**Instructions to follow**
Transcribe the listing below only from the line with "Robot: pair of" up to and including the line with "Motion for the".

=== Begin Enclosure ===

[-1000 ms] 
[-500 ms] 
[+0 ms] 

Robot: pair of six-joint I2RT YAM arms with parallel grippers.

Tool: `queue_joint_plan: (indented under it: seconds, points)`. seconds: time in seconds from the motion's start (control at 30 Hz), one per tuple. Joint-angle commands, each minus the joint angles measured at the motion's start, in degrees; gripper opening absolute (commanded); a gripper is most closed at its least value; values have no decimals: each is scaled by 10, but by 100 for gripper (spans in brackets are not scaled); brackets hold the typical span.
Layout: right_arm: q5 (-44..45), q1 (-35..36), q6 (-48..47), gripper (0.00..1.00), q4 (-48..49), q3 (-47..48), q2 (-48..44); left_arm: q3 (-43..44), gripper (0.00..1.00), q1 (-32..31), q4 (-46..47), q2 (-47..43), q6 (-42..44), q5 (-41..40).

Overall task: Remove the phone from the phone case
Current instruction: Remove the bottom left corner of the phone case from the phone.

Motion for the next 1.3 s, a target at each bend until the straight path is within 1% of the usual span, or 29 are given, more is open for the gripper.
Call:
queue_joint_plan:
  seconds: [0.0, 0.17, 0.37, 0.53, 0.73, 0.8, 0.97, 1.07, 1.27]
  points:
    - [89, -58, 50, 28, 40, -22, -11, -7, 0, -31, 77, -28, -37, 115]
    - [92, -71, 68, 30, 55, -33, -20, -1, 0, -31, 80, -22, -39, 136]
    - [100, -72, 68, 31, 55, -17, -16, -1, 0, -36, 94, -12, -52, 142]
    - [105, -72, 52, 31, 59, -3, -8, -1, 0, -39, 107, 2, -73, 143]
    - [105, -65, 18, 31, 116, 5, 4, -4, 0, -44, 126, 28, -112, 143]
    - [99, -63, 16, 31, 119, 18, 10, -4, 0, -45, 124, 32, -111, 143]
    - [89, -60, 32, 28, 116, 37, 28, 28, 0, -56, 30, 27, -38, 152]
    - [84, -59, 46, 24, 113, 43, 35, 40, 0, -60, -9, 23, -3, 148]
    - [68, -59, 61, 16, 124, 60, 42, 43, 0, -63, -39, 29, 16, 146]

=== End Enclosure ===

**Result for this task**
Robot: pair of six-joint I2RT YAM arms with parallel grippers.

Tool: `queue_joint_plan: (indented under it: seconds, points)`. seconds: time in seconds from the motion's start (control at 30 Hz), one per tuple. Joint-angle commands, each minus the joint angles measured at the motion's start, in degrees; gripper opening absolute (commanded); a gripper is most closed at its least value; values have no decimals: each is scaled by 10, but by 100 for gripper (spans in brackets are not scaled); brackets hold the typical span.
Layout: right_arm: q5 (-44..45), q1 (-35..36), q6 (-48..47), gripper (0.00..1.00), q4 (-48..49), q3 (-47..48), q2 (-48..44); left_arm: q3 (-43..44), gripper (0.00..1.00), q1 (-32..31), q4 (-46..47), q2 (-47..43), q6 (-42..44), q5 (-41..40).

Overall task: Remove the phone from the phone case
Current instruction: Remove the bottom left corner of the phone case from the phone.

Motion for the next 1.3 s, a target at each bend until the straight path is within 1% of the usual span, or 29 are given, more is open for the gripper.

The answer requires no additions.